Not all certificate extensions are universally recognized. If a CA does not recognize a certificate extension in a request and it has been marked critical, it rejects the certificate. Unless you intend to limit the use of the certificate to a specific application that understands the critical extension, avoid putting critical extensions in certificates because it limits interoperability.
Extended Key Usage
The Extended Key Usage (EKU) extension indicates the purposes for which the public key that is contained in the certificate can be used. The Windows Server 2003 PKI uses the EKU extension to indicate certificates that support special functions, such as Internet protocol security (IPSec) and encrypting file system (EFS) file encryption backup. The EKU extensions of other organizations may be used for different purposes.
Windows Server 2003 PKI certificates can be published to any directory or repository, although the default CA exit module only supports Active Directory. However, by default, a Windows Server 2003 PKI relies on Active Directory and LDAP for authentication, including smart card logons and certificate autoenrollment, as well as for certificate management.

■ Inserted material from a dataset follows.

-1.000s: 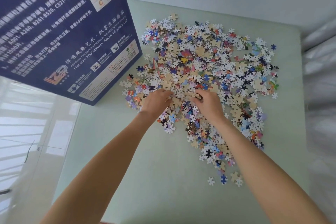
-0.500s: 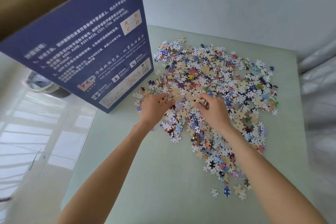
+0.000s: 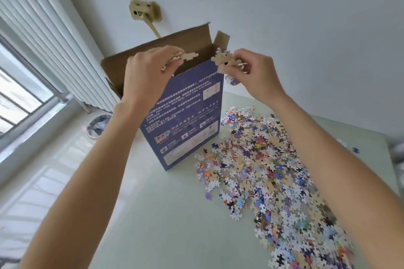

With Microsoft Certificate Services, certificates issued by a non-Microsoft CA can be associated with a Windows Server 2003 user account stored in Active Directory. This is possible because applications such as Internet Explorer and Internet Information Services (IIS) can be used to authenticate a user to an account stored in Active Directory, based on the user principal name (UPN) information in a certificate.
The account to which the certificate maps provides information about user access rights on the server. This is an extremely powerful feature for Web-based applications and non-Microsoft CAs because it combines strong authentication by means of public key technology with the native authorization model of Windows Server 2003. For example, to enable extranet and remote access scenarios without requiring the application and certificate to manage access rights, administrators can use certificates from partner companies and map them to accounts in Active Directory by means of one-to-one or many-to-one mappings.